How is my country doing?

There are many ways of comparing individual countries’ contributions to the climate crisis; none of them are perfect and some are deliberately deceptive. The Climate Change Performance Index looks like one of the better studies; it carefully explains the method it uses. Each of the 61 rated countries earns a score (where a high score is good) based on various metrics (e.g. carbon emissions per capita, climate policy, use of renewable energy); that score is used to group countries into categories (Very High, High, Medium, Low and Very Low) and to produce a league table.

  • No country makes it into the Very High category.
  • Sweden is the top of the league table, as it has been for the previous two years.
  • The USA has fallen for 2 years in a row and is now dead last in the list.
  • Some of the worst offenders (e.g. the USA, Australian and Canada) are among the richest countries and some of them (e.g. the USA and Australia) have essentially no plans to improve.
  • There are lots of surprises – e.g. India is the 3rd biggest CO2 emitter but it gets into the High category.
  • Only 2 G20 countries (India and the UK) get into the High category but 8 G20 countries are in the Very Low category.
  • I can’t see any relationship between a country’s position in the list and how desirable it is considered to live there. For example, most people would consider Sweden (top of the list) and the USA (bottom) as highly desirable places to live. You can draw all sorts of conclusions from this but my favorite is that there is no ‘quality of life’ / ‘managing climate change’ trade-off (i.e. ‘we can’t afford to deal with climate change’ is bogus).
  • Rich countries near the bottom list (e.g. Canada, the USA and Australia) are the worst offenders, in that they can afford to do better. But, for the same reason, they’re also the best opportunity for improvement.

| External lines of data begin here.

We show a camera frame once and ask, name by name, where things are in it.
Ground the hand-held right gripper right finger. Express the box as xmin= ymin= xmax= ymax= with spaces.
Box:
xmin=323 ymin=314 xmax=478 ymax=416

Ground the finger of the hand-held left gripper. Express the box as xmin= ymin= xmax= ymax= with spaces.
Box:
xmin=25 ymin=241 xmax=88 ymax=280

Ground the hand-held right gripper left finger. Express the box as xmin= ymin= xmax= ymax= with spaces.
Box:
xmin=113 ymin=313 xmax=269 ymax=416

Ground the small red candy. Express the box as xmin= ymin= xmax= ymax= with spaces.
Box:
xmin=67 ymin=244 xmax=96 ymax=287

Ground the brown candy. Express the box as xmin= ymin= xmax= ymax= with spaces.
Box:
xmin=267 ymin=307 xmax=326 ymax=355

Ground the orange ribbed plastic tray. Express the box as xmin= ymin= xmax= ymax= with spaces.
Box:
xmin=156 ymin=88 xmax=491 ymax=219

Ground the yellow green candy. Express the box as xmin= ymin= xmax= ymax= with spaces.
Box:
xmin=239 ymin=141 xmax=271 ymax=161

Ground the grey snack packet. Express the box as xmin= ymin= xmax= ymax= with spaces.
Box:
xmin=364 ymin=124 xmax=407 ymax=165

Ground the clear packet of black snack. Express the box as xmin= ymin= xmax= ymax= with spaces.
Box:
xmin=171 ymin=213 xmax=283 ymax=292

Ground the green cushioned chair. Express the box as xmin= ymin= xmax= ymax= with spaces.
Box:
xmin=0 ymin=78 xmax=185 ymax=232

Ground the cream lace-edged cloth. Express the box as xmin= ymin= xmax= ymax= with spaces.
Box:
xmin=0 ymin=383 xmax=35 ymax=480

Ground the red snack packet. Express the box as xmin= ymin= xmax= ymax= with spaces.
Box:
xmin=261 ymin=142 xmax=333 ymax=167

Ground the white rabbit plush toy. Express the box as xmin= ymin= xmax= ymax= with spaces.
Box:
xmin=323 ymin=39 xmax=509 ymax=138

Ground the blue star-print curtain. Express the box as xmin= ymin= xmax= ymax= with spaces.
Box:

  • The carbon emissions used to produce the ratings are those of production and not consumption. Which measure is more useful is debatable (e.g. do you blame the drug suppliers or the drug consumers?) but using production rewards a country for ‘outsourcing’ its carbon problem. As ourworldindata shows, production emissions skew the results to favor service economies (e.g. the USA, the UK) at the expense of manufacturing economies (e.g. China) or energy supply countries (e.g. Russia or Saudi Arabia).